新銀行東京の失敗
この銀行ができたころ、確か貸し渋りという言葉が、良く書かれていた。竹中大蔵大臣が、銀行の不良債権をどうにかする。忘れもしない。政府が多額の税金で一企業である銀行を救済した。そうしなければ日本が倒産する。訳のわからない理屈がまかり通った。企業も、銀行も、土地というものが値上がりするという前提で、考えていた。土地だけでなく、経済は拡大する前提で考えて、自転車操業をしていた。所が値上がりするどころか。一気に何分の一かに値下がりした。このとき土地を資産価値と考えてきた仕組みでは、当然不良債権のやまと言う事になった。そこで、銀行は、自己資本率を上げるために、どんどんお金を引き上げた。貸しはがし。そのことで、健全経営の中小企業までもが行き詰まった。そこに出てきたのが、無担保融資の銀行という発想だった。新銀行東京はこうしてスタートしたはずだ。
無担保での銀行経営などありえない。まして、貸し渋りの時代だ。成り立つわけがないと思った。金余りで、融資先は何処の銀行もも探してはいるが、ろくなところはない。この頃から、サラ金に銀行が手を出し始めた。おなじみのサラ金の裏には銀行がいる。銀行としては、表には出ないが、いい貸し手がいないのだ。当時は銀行批判が渦巻く、税金を注ぎ込んでおいて、銀行は何をやっているのだ。石原都知事はいかにもスタンドプレーヤーとして、華々しく新銀行構想を語っていた。無担保でも、可能性のある中小企業を育てようという訳だ。想像通り、預る金利より、貸出金利が大きいような、状態が続いたようだ。石原氏のようなワンマンに付き合える人はいない。当初協力した人達は、次々に止めた。王様の耳はロバの耳。
農業でも融資と言う事がある。認定農業者に成ると、農地購入に融資がされる。税金での利子補填がされているのだろう。利子がないとしても、2000万借りて、農地を購入して、もせいぜい2000㎡か4000㎡。ぎりぎり農家になれる土地面積。この土地で農業をやって、月々10万円返す。利子がないとしても。18年かかる。つまり、40歳で新規就農しても、もう定年。土台、土地も家もある農家が、経営できないから、止めてゆく状態。この中で、生活費とは別に、毎月10万円捻出する農業は、とんでもない農業だけだ。面白くない農業だ。しかもほとんどが失敗する農業。こんな不安定なことを提案すると言う事が、信じがたい。本質はここにない。大抵は農業では返済できないので、他の仕事で稼いで返す。このからくりなら、農地を無利子で購入出来る、スキームが可能になる。

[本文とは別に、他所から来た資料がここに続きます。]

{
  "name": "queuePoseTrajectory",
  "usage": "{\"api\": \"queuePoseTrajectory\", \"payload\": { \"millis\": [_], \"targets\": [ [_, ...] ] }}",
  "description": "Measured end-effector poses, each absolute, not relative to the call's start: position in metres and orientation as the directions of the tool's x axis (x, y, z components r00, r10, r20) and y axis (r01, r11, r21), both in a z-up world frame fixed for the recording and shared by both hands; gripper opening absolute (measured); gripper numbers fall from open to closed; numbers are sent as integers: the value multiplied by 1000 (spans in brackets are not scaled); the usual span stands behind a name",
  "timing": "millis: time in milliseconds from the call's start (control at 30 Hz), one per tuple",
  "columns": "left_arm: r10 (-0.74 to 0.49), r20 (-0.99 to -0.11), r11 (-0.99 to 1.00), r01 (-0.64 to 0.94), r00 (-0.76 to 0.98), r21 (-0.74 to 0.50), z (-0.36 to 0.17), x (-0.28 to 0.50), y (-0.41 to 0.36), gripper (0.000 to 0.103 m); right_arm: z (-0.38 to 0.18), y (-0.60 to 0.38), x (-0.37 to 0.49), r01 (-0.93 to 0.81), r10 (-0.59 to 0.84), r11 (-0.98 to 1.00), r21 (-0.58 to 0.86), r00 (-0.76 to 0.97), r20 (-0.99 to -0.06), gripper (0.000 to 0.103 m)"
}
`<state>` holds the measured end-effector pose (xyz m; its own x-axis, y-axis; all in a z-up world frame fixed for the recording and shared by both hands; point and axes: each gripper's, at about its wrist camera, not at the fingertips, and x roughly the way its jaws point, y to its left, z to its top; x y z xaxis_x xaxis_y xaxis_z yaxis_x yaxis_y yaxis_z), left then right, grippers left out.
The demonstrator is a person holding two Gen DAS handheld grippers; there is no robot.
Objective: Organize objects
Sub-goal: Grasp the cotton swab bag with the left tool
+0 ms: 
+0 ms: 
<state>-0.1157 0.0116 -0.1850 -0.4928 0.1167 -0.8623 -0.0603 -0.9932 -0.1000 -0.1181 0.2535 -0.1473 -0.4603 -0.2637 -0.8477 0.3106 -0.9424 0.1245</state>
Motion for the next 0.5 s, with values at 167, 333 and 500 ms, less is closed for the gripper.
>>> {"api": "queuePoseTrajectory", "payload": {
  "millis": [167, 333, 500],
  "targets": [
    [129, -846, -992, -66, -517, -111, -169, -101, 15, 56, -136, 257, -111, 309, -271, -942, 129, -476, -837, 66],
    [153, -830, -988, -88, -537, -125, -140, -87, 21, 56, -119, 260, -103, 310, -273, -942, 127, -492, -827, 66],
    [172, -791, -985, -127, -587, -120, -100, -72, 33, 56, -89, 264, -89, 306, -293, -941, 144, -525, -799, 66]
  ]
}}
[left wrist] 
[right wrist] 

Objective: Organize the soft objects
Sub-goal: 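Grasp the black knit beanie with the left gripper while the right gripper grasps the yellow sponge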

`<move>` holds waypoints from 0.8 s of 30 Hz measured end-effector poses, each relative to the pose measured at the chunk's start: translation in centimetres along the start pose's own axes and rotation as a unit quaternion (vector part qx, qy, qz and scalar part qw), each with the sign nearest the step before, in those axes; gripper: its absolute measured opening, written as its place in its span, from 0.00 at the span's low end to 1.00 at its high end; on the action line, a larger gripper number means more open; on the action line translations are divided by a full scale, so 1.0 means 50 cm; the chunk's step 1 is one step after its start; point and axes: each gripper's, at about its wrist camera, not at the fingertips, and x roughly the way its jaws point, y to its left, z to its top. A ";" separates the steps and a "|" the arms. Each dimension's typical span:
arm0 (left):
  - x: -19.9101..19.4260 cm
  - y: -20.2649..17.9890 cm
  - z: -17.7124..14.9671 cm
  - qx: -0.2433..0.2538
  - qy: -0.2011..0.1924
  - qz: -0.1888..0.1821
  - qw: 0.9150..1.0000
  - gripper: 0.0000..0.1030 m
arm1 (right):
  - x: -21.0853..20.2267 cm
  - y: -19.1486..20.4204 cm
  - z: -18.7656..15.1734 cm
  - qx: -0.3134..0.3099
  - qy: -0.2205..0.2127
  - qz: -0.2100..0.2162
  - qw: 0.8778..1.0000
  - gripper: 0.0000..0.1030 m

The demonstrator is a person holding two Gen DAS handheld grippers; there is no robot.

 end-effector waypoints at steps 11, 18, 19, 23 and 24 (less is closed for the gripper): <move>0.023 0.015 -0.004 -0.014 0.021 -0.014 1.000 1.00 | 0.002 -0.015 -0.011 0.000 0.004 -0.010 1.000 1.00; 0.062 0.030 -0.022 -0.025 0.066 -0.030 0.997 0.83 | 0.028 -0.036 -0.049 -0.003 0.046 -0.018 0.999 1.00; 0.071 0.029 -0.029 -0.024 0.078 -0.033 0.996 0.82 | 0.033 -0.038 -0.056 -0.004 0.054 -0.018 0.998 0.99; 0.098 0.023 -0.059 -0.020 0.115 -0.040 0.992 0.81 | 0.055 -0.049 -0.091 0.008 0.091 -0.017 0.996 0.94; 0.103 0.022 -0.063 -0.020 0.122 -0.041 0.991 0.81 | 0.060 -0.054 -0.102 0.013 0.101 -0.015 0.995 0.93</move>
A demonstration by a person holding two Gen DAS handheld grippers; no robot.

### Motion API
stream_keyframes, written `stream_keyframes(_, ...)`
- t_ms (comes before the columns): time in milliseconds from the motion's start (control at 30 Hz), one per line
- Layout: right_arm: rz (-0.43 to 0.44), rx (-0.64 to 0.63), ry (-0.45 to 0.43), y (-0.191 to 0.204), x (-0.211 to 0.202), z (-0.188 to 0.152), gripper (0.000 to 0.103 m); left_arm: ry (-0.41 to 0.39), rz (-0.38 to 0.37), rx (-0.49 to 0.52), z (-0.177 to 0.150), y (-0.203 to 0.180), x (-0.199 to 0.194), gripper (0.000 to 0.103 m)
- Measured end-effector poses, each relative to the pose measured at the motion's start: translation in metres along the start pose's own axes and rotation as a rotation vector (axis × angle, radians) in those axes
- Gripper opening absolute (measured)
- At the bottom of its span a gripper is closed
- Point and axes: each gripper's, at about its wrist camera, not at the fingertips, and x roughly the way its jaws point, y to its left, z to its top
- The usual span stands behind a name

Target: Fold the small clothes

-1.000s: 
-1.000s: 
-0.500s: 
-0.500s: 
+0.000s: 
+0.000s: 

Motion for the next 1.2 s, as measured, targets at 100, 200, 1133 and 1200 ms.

新銀行東京は止められない。400億円の追加税投入が一番安い選択だそうだ。それでも、止めるのが一番いい選択。止めるという選択は、誰にとっても一番難しい。あそこで止めていればと言う事は幾らでもある。続けて良かったより、はるかに多い。続けて良かったはめったにないから、しみじみしている。傍から見ればすぐ分かる止める選択が何故出来ないか。全てがおじゃんになるような、絶望感が伴う。私なら、人生の選択として、絵を描く事を選んだ。これはもう12,3の頃だ。延々とやってきた。これを止めるのが一番、この選択だ。死んだ方がましだ。と言う事になるが。前向きに考えれば、無駄な事などこの世に何もない。
新銀行も経済情勢の読みが狂った。石原都知事の先の見通しが間違った。この先の、世界の経済見通しも大いに暗い。一番いい選択は、新銀行東京の失敗を認め、その責任を取って、都知事を辞任する。そして新銀行東京も止める。それが傷口を広げない唯一の道だろう。